Pieter hanya menggelengkan kepalanya. Garningsih tertawa meledek, "Ternyata di balik sosok Pieter yang populer di kalangan wanita, begini sifatnya aslinya".

Pieter memetik salah satu bunga yang ada di taman dan menyelipkan nya di telinga kanan Garningsih.

"Kamu cantik" ucapnya.

Garningsih salah tingkah, namun beberapa saat kemudian ia panik dan melihat sekitar ia takut ada orang yang melihatnya. Garningsih memukul bahu kiri Pieter dengan kesal.

"Aku tidak mau kau berbuat seperti tadi".

"Memangnya kenapa? Kau malu mempunyai kekasih sepertiku?" tanya Pieter.

"Aku takut".

"Mama, Papa, dan Kakakku tidak akan menggigit mu" ujar Pieter terkekeh.

Garningsih membalasnya dengan mencubit tangan Pieter, "Kau yang akan ku gigit".

***
Aku sedang membaca buku bersama Cornelia di halaman belakang yang menghadap langsung ke arah taman dan melihat Pieter sedang bersenang-senang dengan Garningsih.
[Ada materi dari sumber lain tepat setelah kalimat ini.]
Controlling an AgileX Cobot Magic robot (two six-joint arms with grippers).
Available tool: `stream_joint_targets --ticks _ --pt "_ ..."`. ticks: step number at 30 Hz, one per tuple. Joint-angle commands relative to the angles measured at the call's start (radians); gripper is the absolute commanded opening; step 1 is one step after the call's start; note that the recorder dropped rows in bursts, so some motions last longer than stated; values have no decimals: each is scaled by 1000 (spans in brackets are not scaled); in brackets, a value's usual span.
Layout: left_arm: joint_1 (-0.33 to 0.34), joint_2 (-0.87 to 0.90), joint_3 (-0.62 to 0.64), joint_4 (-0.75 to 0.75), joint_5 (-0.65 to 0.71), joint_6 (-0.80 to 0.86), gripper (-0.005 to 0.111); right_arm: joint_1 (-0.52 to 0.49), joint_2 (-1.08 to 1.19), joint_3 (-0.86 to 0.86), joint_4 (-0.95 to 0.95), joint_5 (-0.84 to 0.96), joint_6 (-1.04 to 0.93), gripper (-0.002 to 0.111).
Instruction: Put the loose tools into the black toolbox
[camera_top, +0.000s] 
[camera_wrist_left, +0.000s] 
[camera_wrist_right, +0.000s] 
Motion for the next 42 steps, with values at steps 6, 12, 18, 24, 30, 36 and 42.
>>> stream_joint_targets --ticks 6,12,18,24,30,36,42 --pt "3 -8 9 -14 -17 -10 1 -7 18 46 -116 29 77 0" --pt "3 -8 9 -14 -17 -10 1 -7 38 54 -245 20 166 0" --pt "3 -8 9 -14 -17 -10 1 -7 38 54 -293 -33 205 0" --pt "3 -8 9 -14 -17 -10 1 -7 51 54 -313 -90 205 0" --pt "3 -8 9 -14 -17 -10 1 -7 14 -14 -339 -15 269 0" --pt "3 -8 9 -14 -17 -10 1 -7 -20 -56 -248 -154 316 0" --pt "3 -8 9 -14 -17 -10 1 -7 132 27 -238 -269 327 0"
Aku tersenyum melihatnya, ternyata memang benar obat yang paling ampuh adalah cinta dan kasih sayang, itu yang pernah Kakek katakan.

Cornelia melirik ku dan melihatku sedang memandang Pieter dan Garningsih yang tengah berpacaran. Cornelia memanggilku sehingga aku kehilangan fokus.

"Ehh.. Annalle serius banget kamu melihatnya, biarkan saja mereka anak muda sedang kasmaran" ucap Cornelia dengan tertawa.

"Ah tidak.. Aku hanya memikirkan bagaimana seseorang bisa jatuh cinta kepada orang lain" ucapku dengan asal.

"Mencintai seseorang itu tidak bisa dideskripsikan, tapi dengan kamu merasa aman dan nyaman dengan seseorang maka itulah kamu sedang jatuh cinta" papar Cornelia dengan menutup buku yang ia sedang baca.

Aku hanya mengangguk mengerti.

"Eh iya, Edwin bilang ia akan datang hari ini. Kamu siap-siap sana jangan sampai Edwin jauh-jauh datang kemari kau masih acak-acakan".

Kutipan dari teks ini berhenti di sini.